La falta de vías legales y seguras para la migración tiene como consecuencia que miles de mujeres y niñas se vean obligadas a abandonar sus países, mueran cada año durante el camino por las políticas de disuasión, externalización, militarización y robustecimiento de la seguridad del control de fronteras. Estas políticas dejan a las mujeres y niñas en una situación de mayor vulnerabilidad siendo forzadas a cruzar por vías inseguras que las expone a una violencia sistémica: violencia sexual, semiesclavitud, trata y tráfico de sus cuerpos.

También hay importantes muros internos que menoscaban los derechos de las mujeres y niñas migrantes que sobreviven y que se ven obligadas a estar en situación administrativa irregular en el Estado español. Esta situación les deja especialmente desprotección frente a todo tipo de violencias y la explotación laboral ya que la denuncia puede suponer la apertura de un expediente sancionador de extranjería o la detención para la expulsión.

Por todo esto, Red Acoge se suma al rechazo de la violencia de género, racista y xenófoba que sufren las mujeres migrantes en las fronteras, en los CIEs, en las calles, en nuestros lugares de trabajo y en nuestros barrios.

En el Día Internacional de la Mujer nos unimos a las reivindicaciones de las mujeres migrantes y exigimos:

  • El reconocimiento de los derechos de las mujeres en contextos migratorios siendo protagonistas y sujetos políticos en los procesos de movilidad humana.
  • Un cambio radical en el enfoque y la orientación de la política en materia de asilo e inmigración y crear vías seguras, accesibles y regulares para la movilidad de las personas.
  • La modificación de la ley de extranjería para garantizar la de seguridad jurídica y protección a las mujeres inmigrantes en situación administrativa irregular asegurando la denuncia segura ante la vulneración de sus derechos.
  •  El cierre de los Centros de Internamiento de Extranjeros.
  • Modificar la Ley de Protección de la Seguridad Ciudadana para que cesen las redadas, el acoso y la discriminación racista que sufren las mujeres migrantes y racializadas en el espacio públicos.
  • La equiparación de los derechos laborales de las mujeres trabajadoras del hogar y la protección efectivas de los derechos de las jornaleras y porteadoras.

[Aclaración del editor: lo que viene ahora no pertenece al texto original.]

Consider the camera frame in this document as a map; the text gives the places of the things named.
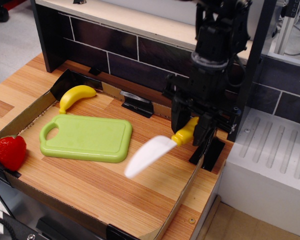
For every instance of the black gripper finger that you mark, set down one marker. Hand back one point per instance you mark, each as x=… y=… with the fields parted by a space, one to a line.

Recordamos a los poderes públicos españoles que la igualdad de género es un derecho y que por tanto tienen la obligación de respetar, proteger y hacer efectivos los derechos reconocidos en la Convención sobre la Eliminación de Todas las Formas de Discriminación contra la Mujer (CEDAW). Solo de esta forma se abordarán las causas profundas de la discriminación que siguen restringiendo los derechos de las mujeres y se conseguirán las metas propuestas en la Agenda 2030 y específicamente en el Objetivo de Desarrollo Sostenible 5, posibilitando la contribución significativa de las mujeres al desarrollo humano sostenible.